→ **DATA SECTION**:

━━━━━━━━━━

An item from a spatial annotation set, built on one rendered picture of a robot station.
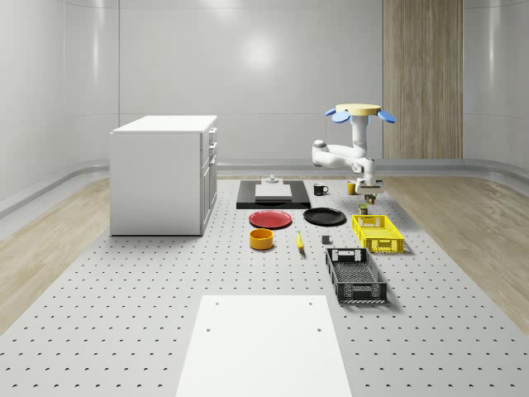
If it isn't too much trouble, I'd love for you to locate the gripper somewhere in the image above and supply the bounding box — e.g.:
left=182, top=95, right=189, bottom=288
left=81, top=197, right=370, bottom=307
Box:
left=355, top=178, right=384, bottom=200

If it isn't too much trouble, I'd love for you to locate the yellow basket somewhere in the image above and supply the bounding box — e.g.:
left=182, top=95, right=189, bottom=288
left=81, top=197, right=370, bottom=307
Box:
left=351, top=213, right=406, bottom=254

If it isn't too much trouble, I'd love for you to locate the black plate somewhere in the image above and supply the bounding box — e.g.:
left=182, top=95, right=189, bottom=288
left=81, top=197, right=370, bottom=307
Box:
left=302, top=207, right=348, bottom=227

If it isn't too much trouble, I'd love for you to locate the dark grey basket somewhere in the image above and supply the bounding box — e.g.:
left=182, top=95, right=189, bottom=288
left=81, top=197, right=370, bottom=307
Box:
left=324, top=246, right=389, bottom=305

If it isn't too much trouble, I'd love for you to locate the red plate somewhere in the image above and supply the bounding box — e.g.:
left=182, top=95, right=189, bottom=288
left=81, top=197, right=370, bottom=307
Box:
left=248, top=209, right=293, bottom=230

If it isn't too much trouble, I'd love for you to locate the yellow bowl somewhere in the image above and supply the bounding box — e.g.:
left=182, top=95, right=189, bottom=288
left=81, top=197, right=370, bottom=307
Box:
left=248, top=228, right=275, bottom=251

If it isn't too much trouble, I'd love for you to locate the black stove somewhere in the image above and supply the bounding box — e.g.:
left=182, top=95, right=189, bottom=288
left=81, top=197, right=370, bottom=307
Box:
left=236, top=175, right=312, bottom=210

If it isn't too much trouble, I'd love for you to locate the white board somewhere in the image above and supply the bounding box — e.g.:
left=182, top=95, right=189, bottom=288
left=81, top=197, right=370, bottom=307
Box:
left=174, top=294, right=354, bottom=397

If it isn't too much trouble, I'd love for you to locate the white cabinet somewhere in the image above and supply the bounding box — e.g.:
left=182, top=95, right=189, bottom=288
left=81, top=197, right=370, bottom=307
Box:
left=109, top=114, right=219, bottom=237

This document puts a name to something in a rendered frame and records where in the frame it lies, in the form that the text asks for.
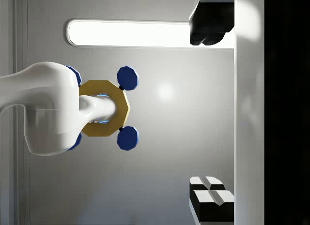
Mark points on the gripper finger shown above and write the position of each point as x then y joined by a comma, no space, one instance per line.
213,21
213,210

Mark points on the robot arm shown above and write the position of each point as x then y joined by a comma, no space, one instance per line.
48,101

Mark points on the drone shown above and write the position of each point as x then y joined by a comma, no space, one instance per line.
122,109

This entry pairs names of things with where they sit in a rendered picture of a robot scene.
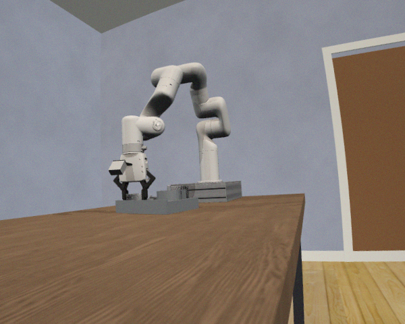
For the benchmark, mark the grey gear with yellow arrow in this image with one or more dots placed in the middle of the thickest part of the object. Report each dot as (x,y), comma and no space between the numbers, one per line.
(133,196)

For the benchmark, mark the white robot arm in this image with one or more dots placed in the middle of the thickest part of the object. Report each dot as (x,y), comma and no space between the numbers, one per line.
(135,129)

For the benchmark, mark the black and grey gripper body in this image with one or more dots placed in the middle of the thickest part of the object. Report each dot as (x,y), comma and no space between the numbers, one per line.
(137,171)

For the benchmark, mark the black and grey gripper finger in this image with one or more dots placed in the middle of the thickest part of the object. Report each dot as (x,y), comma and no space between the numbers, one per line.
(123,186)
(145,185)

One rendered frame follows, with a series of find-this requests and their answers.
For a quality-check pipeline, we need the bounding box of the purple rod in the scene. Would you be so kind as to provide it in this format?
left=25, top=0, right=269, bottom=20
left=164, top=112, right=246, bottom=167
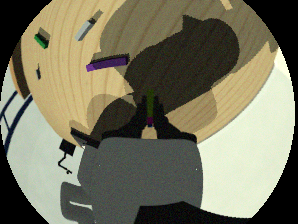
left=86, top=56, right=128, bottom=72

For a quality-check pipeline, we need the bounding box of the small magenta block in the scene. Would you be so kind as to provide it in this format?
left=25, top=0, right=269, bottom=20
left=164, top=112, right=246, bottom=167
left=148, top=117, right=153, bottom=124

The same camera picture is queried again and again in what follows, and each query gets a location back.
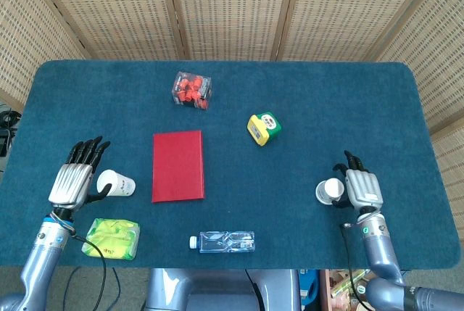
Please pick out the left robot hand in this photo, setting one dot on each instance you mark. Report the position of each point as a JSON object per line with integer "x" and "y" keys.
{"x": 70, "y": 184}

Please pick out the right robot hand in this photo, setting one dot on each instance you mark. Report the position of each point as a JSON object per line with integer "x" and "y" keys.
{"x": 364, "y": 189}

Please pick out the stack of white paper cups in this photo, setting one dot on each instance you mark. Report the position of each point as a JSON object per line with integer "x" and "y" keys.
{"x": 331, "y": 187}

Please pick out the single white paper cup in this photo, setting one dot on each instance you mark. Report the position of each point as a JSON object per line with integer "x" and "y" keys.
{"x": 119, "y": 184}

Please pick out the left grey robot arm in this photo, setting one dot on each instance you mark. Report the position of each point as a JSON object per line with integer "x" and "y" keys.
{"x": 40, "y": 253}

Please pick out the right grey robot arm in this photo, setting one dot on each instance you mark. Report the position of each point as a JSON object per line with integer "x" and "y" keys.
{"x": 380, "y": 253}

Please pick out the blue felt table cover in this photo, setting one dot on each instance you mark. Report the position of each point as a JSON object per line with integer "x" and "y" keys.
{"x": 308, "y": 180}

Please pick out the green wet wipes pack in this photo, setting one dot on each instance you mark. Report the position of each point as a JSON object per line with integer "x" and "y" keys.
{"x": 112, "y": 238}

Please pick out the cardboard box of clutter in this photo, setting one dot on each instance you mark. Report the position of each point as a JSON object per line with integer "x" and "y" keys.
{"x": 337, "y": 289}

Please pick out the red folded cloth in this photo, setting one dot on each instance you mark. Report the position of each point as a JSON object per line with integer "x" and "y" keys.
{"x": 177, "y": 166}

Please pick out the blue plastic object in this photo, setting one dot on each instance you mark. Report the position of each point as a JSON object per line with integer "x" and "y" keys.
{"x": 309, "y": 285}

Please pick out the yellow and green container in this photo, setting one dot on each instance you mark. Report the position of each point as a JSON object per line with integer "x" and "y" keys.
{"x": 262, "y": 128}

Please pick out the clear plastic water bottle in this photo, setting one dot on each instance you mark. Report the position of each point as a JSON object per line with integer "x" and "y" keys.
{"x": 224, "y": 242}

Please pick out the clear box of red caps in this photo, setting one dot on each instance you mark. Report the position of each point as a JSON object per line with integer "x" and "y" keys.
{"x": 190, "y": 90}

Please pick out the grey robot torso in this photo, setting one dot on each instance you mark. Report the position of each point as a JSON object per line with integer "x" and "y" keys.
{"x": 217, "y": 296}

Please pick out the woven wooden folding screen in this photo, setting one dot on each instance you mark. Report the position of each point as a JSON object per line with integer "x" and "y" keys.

━━━━━━━━━━

→ **ACTIVITY**: Without the pictures, reproduce the entries exactly.

→ **SOLUTION TO THE PROBLEM**:
An item from a spatial annotation set, built on one rendered picture of a robot station.
If it isn't too much trouble, I'd love for you to locate the gripper somewhere in the image above and supply the bounding box — e.g.:
left=182, top=95, right=189, bottom=288
left=81, top=197, right=370, bottom=307
Box:
left=355, top=178, right=384, bottom=200

If it isn't too much trouble, I'd love for you to locate the yellow basket somewhere in the image above and supply the bounding box — e.g.:
left=182, top=95, right=189, bottom=288
left=81, top=197, right=370, bottom=307
Box:
left=351, top=213, right=406, bottom=254

If it isn't too much trouble, I'd love for you to locate the black plate somewhere in the image above and supply the bounding box — e.g.:
left=182, top=95, right=189, bottom=288
left=81, top=197, right=370, bottom=307
Box:
left=302, top=207, right=348, bottom=227

If it isn't too much trouble, I'd love for you to locate the dark grey basket somewhere in the image above and supply the bounding box — e.g.:
left=182, top=95, right=189, bottom=288
left=81, top=197, right=370, bottom=307
Box:
left=324, top=246, right=389, bottom=305

If it isn't too much trouble, I'd love for you to locate the red plate somewhere in the image above and supply the bounding box — e.g.:
left=182, top=95, right=189, bottom=288
left=81, top=197, right=370, bottom=307
Box:
left=248, top=209, right=293, bottom=230

If it isn't too much trouble, I'd love for you to locate the yellow bowl somewhere in the image above and supply the bounding box — e.g.:
left=182, top=95, right=189, bottom=288
left=81, top=197, right=370, bottom=307
Box:
left=248, top=228, right=275, bottom=251

If it isn't too much trouble, I'd love for you to locate the black stove somewhere in the image above and supply the bounding box — e.g.:
left=182, top=95, right=189, bottom=288
left=81, top=197, right=370, bottom=307
Box:
left=236, top=175, right=312, bottom=210

If it isn't too much trouble, I'd love for you to locate the white board somewhere in the image above and supply the bounding box — e.g.:
left=182, top=95, right=189, bottom=288
left=81, top=197, right=370, bottom=307
Box:
left=174, top=294, right=354, bottom=397

If it isn't too much trouble, I'd love for you to locate the white cabinet somewhere in the image above and supply the bounding box — e.g.:
left=182, top=95, right=189, bottom=288
left=81, top=197, right=370, bottom=307
Box:
left=109, top=114, right=219, bottom=237

This document puts a name to something in a rendered frame and records where in the frame it lies, in the form that the text asks for.
Mark points on the gripper finger shown above and write the position of each point as x then y joined by a comma, no space, one instance per line.
213,21
213,210

Mark points on the robot arm shown above and write the position of each point as x then y joined by a comma, no space, one instance per line.
48,101

Mark points on the drone shown above and write the position of each point as x then y joined by a comma, no space, one instance per line.
122,109

This entry pairs names of things with where they sit in a rendered picture of a robot scene.
For the benchmark, mark the grey gear with yellow arrow in this image with one or more dots placed in the middle of the thickest part of the object. Report each dot as (x,y), comma and no space between the numbers, one per line.
(133,196)

For the benchmark, mark the white robot arm in this image with one or more dots placed in the middle of the thickest part of the object. Report each dot as (x,y), comma and no space between the numbers, one per line.
(135,129)

For the benchmark, mark the black and grey gripper body in this image with one or more dots placed in the middle of the thickest part of the object. Report each dot as (x,y), comma and no space between the numbers, one per line.
(137,171)

For the benchmark, mark the black and grey gripper finger in this image with one or more dots placed in the middle of the thickest part of the object. Report each dot as (x,y), comma and no space between the numbers, one per line.
(123,186)
(145,185)

One rendered frame follows, with a series of find-this requests and their answers.
For a quality-check pipeline, we need the bounding box of the purple rod in the scene. Would you be so kind as to provide it in this format?
left=25, top=0, right=269, bottom=20
left=164, top=112, right=246, bottom=167
left=86, top=56, right=128, bottom=72

For a quality-check pipeline, we need the bounding box of the small magenta block in the scene. Would you be so kind as to provide it in this format?
left=25, top=0, right=269, bottom=20
left=164, top=112, right=246, bottom=167
left=148, top=117, right=153, bottom=124

The same camera picture is queried again and again in what follows, and each query gets a location back.
Please pick out the left robot hand in this photo, setting one dot on each instance you mark. Report the position of each point as a JSON object per line with integer "x" and "y" keys.
{"x": 70, "y": 184}

Please pick out the right robot hand in this photo, setting one dot on each instance you mark. Report the position of each point as a JSON object per line with integer "x" and "y" keys.
{"x": 364, "y": 189}

Please pick out the stack of white paper cups in this photo, setting one dot on each instance you mark. Report the position of each point as a JSON object per line with integer "x" and "y" keys.
{"x": 331, "y": 187}

Please pick out the single white paper cup in this photo, setting one dot on each instance you mark. Report the position of each point as a JSON object per line with integer "x" and "y" keys.
{"x": 119, "y": 184}

Please pick out the left grey robot arm in this photo, setting one dot on each instance you mark. Report the position of each point as a JSON object per line with integer "x" and "y" keys.
{"x": 40, "y": 253}

Please pick out the right grey robot arm in this photo, setting one dot on each instance you mark. Report the position of each point as a JSON object per line with integer "x" and "y" keys.
{"x": 380, "y": 253}

Please pick out the blue felt table cover in this photo, setting one dot on each instance you mark. Report the position of each point as a JSON object per line with integer "x" and "y" keys.
{"x": 308, "y": 180}

Please pick out the green wet wipes pack in this photo, setting one dot on each instance you mark. Report the position of each point as a JSON object per line with integer "x" and "y" keys.
{"x": 112, "y": 238}

Please pick out the cardboard box of clutter in this photo, setting one dot on each instance you mark. Report the position of each point as a JSON object per line with integer "x" and "y" keys.
{"x": 337, "y": 289}

Please pick out the red folded cloth in this photo, setting one dot on each instance you mark. Report the position of each point as a JSON object per line with integer "x" and "y" keys.
{"x": 177, "y": 166}

Please pick out the blue plastic object in this photo, setting one dot on each instance you mark. Report the position of each point as a JSON object per line with integer "x" and "y" keys.
{"x": 309, "y": 285}

Please pick out the yellow and green container in this photo, setting one dot on each instance you mark. Report the position of each point as a JSON object per line with integer "x" and "y" keys.
{"x": 262, "y": 128}

Please pick out the clear plastic water bottle in this photo, setting one dot on each instance you mark. Report the position of each point as a JSON object per line with integer "x" and "y" keys.
{"x": 224, "y": 242}

Please pick out the clear box of red caps in this photo, setting one dot on each instance you mark. Report the position of each point as a JSON object per line with integer "x" and "y" keys.
{"x": 190, "y": 90}

Please pick out the grey robot torso in this photo, setting one dot on each instance you mark. Report the position of each point as a JSON object per line with integer "x" and "y" keys.
{"x": 217, "y": 296}

Please pick out the woven wooden folding screen in this photo, setting one dot on each instance you mark. Report the position of each point as a JSON object per line with integer "x" and "y" keys.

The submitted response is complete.